§ **Activity**:
The listing that follows is to be repeated exactly.

§ **Provided data**:
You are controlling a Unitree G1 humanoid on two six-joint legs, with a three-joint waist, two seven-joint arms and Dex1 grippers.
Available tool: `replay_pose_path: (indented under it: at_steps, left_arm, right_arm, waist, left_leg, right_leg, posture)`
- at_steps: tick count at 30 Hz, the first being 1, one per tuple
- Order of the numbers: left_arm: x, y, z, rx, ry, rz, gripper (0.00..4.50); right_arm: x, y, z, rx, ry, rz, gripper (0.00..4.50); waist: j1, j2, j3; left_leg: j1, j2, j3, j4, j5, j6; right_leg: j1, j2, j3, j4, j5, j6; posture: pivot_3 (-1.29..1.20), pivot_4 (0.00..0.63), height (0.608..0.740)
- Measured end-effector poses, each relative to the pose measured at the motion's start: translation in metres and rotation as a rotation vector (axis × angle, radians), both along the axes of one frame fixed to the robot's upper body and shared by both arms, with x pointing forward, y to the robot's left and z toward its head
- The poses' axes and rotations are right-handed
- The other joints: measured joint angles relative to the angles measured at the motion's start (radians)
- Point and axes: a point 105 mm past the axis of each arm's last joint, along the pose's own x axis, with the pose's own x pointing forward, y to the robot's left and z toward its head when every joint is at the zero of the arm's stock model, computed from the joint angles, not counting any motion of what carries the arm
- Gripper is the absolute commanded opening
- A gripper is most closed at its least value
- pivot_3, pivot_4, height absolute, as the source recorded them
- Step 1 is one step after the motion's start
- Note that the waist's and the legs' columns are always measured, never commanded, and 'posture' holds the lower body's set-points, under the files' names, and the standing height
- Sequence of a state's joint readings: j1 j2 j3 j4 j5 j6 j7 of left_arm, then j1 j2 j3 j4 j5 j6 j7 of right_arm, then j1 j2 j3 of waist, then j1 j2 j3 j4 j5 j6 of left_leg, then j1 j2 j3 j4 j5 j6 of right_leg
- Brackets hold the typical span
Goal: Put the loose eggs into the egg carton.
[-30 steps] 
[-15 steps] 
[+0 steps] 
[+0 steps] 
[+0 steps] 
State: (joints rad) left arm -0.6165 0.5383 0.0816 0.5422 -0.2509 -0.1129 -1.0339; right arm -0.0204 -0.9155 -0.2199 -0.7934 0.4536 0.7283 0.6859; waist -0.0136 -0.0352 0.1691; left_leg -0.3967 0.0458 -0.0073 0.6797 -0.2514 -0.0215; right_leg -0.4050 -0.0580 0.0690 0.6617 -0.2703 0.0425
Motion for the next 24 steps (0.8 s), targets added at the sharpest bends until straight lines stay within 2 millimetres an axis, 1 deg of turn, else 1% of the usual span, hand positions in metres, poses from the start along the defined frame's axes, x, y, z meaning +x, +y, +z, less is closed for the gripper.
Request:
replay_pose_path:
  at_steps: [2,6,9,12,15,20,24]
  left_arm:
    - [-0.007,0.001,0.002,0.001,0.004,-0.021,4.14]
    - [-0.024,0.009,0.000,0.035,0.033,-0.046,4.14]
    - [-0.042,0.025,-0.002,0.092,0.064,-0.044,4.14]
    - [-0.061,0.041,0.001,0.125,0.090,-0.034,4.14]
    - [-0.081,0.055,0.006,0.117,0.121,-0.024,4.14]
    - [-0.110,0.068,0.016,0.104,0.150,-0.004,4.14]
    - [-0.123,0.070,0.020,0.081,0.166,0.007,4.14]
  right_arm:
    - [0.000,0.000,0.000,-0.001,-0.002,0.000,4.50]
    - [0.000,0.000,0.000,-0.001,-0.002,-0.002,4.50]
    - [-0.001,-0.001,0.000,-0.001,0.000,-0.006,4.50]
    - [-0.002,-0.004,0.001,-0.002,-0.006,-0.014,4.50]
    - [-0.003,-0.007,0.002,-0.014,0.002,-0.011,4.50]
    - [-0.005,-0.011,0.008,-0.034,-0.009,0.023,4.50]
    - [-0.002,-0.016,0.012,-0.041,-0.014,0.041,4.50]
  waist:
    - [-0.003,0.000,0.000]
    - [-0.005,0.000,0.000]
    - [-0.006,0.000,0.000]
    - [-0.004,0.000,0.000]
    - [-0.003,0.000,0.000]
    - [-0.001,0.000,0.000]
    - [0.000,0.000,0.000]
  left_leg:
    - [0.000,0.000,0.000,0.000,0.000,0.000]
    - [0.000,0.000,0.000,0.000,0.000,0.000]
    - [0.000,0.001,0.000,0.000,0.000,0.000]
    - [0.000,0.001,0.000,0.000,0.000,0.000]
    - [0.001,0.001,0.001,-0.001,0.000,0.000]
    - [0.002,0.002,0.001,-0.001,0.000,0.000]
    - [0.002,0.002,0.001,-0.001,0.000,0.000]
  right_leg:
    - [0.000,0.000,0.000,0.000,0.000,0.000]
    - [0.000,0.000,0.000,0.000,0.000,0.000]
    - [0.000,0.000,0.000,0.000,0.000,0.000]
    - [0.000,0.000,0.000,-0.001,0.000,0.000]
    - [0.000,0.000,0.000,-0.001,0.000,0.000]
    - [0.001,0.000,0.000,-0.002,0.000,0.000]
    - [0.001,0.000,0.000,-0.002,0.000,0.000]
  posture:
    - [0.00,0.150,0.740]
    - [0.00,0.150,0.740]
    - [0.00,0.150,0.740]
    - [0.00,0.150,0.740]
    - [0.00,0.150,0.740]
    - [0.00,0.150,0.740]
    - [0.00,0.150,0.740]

§ **Result for this task**:
You are controlling a Unitree G1 humanoid on two six-joint legs, with a three-joint waist, two seven-joint arms and Dex1 grippers.
Available tool: `replay_pose_path: (indented under it: at_steps, left_arm, right_arm, waist, left_leg, right_leg, posture)`
- at_steps: tick count at 30 Hz, the first being 1, one per tuple
- Order of the numbers: left_arm: x, y, z, rx, ry, rz, gripper (0.00..4.50); right_arm: x, y, z, rx, ry, rz, gripper (0.00..4.50); waist: j1, j2, j3; left_leg: j1, j2, j3, j4, j5, j6; right_leg: j1, j2, j3, j4, j5, j6; posture: pivot_3 (-1.29..1.20), pivot_4 (0.00..0.63), height (0.608..0.740)
- Measured end-effector poses, each relative to the pose measured at the motion's start: translation in metres and rotation as a rotation vector (axis × angle, radians), both along the axes of one frame fixed to the robot's upper body and shared by both arms, with x pointing forward, y to the robot's left and z toward its head
- The poses' axes and rotations are right-handed
- The other joints: measured joint angles relative to the angles measured at the motion's start (radians)
- Point and axes: a point 105 mm past the axis of each arm's last joint, along the pose's own x axis, with the pose's own x pointing forward, y to the robot's left and z toward its head when every joint is at the zero of the arm's stock model, computed from the joint angles, not counting any motion of what carries the arm
- Gripper is the absolute commanded opening
- A gripper is most closed at its least value
- pivot_3, pivot_4, height absolute, as the source recorded them
- Step 1 is one step after the motion's start
- Note that the waist's and the legs' columns are always measured, never commanded, and 'posture' holds the lower body's set-points, under the files' names, and the standing height
- Sequence of a state's joint readings: j1 j2 j3 j4 j5 j6 j7 of left_arm, then j1 j2 j3 j4 j5 j6 j7 of right_arm, then j1 j2 j3 of waist, then j1 j2 j3 j4 j5 j6 of left_leg, then j1 j2 j3 j4 j5 j6 of right_leg
- Brackets hold the typical span
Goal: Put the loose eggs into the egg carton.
[-30 steps] 
[-15 steps] 
[+0 steps] 
[+0 steps] 
[+0 steps] 
State: (joints rad) left arm -0.6165 0.5383 0.0816 0.5422 -0.2509 -0.1129 -1.0339; right arm -0.0204 -0.9155 -0.2199 -0.7934 0.4536 0.7283 0.6859; waist -0.0136 -0.0352 0.1691; left_leg -0.3967 0.0458 -0.0073 0.6797 -0.2514 -0.0215; right_leg -0.4050 -0.0580 0.0690 0.6617 -0.2703 0.0425
Motion for the next 24 steps (0.8 s), targets added at the sharpest bends until straight lines stay within 2 millimetres an axis, 1 deg of turn, else 1% of the usual span, hand positions in metres, poses from the start along the defined frame's axes, x, y, z meaning +x, +y, +z, less is closed for the gripper.
Request:
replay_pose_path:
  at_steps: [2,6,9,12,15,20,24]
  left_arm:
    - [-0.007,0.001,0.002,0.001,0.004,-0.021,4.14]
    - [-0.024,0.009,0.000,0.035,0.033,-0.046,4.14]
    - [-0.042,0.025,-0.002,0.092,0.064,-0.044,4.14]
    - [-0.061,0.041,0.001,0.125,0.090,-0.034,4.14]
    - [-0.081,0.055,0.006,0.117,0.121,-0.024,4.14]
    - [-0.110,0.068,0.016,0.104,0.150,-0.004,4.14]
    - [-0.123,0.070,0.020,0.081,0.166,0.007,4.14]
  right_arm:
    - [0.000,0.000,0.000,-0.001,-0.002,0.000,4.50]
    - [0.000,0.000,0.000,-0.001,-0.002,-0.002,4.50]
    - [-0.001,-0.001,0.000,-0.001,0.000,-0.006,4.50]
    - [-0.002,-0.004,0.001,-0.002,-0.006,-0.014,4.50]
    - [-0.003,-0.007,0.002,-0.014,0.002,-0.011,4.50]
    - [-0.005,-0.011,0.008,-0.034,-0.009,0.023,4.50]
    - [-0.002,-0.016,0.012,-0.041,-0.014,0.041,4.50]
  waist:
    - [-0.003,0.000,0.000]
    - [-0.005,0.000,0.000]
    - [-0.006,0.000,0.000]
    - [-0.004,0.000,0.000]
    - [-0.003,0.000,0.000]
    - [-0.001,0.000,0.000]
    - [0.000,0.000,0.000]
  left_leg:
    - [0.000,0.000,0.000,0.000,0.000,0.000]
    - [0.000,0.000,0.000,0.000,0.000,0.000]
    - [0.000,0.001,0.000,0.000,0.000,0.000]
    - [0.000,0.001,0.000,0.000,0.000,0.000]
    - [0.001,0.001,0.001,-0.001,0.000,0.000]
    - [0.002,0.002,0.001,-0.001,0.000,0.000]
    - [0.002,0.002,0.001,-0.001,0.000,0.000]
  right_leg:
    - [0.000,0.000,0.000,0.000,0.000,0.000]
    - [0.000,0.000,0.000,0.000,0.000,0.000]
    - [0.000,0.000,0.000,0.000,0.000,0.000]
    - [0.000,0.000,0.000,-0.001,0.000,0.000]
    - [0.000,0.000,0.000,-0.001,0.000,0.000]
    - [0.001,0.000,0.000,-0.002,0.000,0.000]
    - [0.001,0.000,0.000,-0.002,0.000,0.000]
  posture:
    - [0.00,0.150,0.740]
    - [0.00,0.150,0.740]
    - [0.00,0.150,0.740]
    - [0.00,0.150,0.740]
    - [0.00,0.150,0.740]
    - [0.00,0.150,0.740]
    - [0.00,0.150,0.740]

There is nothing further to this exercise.